[What you need to do]: Where the string "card" occurs in a line of the entries below, copy that line.

____ Data for this exercise

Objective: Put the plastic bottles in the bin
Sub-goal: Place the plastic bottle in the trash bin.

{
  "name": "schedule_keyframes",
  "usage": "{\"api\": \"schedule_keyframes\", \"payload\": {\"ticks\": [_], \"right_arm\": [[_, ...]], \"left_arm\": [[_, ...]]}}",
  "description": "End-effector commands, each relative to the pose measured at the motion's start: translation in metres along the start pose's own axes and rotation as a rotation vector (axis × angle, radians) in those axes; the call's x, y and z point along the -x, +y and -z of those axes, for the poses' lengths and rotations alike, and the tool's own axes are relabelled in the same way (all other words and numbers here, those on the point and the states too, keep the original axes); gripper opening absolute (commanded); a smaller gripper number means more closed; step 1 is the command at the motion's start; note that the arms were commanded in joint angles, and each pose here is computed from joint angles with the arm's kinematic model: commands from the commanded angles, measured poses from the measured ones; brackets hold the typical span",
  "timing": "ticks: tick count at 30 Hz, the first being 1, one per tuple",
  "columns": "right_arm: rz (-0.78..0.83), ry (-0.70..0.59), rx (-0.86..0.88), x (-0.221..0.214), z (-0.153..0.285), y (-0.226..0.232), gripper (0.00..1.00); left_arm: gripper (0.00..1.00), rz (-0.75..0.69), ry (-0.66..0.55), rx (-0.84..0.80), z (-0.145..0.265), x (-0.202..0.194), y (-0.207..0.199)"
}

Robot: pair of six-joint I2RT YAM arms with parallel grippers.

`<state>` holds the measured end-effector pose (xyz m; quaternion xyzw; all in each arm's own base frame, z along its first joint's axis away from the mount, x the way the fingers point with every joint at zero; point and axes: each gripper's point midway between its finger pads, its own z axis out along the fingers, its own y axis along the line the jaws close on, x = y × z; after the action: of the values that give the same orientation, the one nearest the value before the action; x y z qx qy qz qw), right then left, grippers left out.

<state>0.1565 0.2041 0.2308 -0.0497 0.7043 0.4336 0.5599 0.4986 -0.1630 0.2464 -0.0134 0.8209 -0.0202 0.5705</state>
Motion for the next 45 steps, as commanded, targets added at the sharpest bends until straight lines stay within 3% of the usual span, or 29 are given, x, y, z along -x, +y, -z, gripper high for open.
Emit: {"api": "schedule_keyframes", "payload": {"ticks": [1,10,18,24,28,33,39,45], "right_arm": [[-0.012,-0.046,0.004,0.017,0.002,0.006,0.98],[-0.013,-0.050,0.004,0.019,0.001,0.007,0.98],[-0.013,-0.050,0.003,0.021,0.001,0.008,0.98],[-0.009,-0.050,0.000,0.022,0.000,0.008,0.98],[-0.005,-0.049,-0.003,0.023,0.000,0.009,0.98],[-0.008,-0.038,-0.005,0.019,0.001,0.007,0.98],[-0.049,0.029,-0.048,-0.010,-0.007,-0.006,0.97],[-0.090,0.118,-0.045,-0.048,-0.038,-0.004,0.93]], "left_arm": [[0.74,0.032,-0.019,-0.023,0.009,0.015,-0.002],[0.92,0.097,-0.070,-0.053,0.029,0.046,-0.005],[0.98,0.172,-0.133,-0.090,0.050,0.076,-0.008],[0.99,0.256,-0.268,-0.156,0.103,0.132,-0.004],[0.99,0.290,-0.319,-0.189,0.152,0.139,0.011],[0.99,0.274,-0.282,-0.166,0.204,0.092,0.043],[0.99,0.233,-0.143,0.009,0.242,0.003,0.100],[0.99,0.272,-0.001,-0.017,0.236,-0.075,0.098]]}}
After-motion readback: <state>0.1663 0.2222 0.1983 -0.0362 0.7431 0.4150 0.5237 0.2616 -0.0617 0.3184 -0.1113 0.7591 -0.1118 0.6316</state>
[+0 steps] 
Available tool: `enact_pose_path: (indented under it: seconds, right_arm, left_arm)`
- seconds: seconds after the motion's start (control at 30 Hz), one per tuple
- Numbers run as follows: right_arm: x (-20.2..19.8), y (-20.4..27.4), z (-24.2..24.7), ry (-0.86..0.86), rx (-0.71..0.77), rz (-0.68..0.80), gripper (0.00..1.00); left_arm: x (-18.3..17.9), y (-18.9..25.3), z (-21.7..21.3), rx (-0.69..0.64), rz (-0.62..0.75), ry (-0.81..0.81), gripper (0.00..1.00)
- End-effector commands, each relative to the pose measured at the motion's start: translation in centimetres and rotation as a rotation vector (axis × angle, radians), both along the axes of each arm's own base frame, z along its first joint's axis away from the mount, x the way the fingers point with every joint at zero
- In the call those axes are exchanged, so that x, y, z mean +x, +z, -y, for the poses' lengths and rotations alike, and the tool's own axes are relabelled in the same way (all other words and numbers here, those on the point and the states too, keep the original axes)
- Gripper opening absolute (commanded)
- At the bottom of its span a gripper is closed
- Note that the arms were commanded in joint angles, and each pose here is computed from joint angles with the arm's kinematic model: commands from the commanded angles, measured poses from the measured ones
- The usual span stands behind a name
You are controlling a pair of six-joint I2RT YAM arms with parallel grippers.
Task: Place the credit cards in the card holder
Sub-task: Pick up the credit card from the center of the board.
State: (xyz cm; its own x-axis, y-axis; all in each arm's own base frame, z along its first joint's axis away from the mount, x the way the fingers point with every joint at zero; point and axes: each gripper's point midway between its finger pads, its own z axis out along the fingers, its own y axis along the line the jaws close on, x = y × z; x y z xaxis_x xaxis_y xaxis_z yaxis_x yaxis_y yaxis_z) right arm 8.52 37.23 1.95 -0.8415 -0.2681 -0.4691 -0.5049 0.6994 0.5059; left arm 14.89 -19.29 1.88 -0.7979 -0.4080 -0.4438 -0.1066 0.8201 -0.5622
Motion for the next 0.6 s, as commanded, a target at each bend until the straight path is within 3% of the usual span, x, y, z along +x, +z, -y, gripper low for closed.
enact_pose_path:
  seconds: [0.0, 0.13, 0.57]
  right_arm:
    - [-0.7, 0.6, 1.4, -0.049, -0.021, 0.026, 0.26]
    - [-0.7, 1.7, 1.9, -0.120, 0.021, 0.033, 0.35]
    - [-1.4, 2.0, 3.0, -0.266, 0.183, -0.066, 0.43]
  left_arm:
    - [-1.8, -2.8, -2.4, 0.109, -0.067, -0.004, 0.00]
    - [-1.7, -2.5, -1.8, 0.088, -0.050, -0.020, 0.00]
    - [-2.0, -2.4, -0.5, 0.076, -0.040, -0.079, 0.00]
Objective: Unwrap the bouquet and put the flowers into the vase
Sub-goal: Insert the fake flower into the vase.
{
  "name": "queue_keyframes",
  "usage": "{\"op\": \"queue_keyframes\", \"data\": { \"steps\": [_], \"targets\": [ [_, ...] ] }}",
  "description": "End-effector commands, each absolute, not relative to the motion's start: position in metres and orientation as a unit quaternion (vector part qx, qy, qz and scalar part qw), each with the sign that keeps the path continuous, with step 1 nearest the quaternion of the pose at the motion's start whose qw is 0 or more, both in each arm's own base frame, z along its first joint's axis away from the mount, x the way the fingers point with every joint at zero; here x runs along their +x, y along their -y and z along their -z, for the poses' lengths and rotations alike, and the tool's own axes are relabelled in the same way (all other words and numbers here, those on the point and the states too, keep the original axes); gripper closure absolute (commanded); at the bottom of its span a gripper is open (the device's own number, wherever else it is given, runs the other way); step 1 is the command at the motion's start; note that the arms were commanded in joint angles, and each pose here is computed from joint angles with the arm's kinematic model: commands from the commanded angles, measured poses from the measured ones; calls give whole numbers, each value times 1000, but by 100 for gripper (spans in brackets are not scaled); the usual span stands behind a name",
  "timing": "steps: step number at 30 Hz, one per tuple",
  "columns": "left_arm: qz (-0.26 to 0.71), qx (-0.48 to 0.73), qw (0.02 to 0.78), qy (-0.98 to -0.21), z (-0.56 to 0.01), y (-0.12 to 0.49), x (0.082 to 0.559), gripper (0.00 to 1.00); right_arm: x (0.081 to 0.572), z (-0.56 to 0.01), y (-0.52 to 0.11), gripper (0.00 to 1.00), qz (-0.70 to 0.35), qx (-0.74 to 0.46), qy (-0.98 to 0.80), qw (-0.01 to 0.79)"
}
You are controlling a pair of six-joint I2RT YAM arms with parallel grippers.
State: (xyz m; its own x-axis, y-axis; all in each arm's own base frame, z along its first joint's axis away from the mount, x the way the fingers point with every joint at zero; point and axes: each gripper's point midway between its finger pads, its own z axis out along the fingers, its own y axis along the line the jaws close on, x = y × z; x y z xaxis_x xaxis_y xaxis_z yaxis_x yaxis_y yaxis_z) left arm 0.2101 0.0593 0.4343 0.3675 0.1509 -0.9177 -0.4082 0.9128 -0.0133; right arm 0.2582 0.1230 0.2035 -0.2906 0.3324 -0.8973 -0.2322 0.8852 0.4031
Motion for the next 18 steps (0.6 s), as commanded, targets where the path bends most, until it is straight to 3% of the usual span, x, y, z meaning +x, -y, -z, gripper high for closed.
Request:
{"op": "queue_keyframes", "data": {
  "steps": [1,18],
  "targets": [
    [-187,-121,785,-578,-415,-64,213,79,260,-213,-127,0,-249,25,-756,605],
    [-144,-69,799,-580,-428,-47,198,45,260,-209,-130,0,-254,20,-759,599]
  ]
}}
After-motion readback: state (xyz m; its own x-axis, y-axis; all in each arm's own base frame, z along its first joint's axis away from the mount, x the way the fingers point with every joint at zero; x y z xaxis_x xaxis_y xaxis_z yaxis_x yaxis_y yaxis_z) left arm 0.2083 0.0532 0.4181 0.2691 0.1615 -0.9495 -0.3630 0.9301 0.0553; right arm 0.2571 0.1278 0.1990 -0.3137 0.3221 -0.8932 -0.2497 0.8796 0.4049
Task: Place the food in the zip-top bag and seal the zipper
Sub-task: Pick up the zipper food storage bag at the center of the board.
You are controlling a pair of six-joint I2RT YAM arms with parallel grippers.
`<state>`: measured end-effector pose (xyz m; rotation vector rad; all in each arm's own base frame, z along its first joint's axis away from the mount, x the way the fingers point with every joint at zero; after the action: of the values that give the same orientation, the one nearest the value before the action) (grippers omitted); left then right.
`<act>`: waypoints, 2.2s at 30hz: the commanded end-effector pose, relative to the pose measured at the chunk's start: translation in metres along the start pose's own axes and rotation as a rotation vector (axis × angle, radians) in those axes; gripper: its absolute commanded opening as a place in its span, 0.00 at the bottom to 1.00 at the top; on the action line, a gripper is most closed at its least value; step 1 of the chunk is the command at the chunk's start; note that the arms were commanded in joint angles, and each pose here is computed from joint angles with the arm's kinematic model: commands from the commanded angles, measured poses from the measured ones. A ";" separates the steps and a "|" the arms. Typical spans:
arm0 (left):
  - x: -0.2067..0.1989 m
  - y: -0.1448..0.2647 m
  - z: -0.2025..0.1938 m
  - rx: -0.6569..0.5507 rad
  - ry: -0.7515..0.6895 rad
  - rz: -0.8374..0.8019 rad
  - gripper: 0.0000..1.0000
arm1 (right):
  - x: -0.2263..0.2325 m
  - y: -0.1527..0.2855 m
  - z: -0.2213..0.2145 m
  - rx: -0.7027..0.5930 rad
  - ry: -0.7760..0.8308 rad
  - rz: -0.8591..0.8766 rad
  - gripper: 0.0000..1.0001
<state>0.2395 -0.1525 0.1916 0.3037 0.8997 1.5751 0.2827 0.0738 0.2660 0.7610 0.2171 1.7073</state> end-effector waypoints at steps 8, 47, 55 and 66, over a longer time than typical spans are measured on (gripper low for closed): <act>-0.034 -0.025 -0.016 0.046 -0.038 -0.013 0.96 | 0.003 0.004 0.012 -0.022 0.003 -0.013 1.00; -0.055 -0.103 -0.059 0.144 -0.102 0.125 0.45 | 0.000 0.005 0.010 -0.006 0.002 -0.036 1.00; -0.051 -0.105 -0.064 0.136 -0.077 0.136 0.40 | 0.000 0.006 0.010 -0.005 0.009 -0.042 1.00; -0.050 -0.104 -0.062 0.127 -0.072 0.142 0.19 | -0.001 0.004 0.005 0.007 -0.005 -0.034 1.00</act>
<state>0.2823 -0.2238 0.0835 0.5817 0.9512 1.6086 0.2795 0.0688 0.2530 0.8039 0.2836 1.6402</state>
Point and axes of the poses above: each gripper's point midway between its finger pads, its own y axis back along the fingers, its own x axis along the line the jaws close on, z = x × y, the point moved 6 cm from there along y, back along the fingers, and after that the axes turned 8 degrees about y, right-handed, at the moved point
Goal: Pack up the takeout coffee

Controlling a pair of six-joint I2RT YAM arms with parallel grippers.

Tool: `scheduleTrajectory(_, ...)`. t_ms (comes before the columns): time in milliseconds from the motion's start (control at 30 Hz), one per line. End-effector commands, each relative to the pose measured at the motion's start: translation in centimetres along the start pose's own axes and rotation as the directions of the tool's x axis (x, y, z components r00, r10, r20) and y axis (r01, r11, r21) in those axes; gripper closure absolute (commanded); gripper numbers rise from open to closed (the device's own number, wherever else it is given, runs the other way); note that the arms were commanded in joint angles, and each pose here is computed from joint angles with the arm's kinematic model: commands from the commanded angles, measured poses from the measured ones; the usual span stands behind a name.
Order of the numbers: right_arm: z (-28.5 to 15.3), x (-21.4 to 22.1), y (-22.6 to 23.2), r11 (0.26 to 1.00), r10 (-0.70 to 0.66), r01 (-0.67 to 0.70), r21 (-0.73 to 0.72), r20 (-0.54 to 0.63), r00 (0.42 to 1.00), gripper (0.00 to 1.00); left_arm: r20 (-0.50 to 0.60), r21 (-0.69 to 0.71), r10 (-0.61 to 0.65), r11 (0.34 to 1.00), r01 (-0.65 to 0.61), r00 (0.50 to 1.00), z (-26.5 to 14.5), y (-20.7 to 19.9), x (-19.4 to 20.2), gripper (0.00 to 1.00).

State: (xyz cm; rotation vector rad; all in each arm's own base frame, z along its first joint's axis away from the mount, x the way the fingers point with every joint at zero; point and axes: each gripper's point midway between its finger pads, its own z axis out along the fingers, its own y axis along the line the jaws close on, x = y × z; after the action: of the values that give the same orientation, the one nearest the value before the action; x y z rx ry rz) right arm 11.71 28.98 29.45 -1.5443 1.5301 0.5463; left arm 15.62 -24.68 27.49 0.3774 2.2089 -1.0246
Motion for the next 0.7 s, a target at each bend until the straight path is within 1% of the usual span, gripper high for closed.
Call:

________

[Exercise answer]:
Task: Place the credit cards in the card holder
Sub-task: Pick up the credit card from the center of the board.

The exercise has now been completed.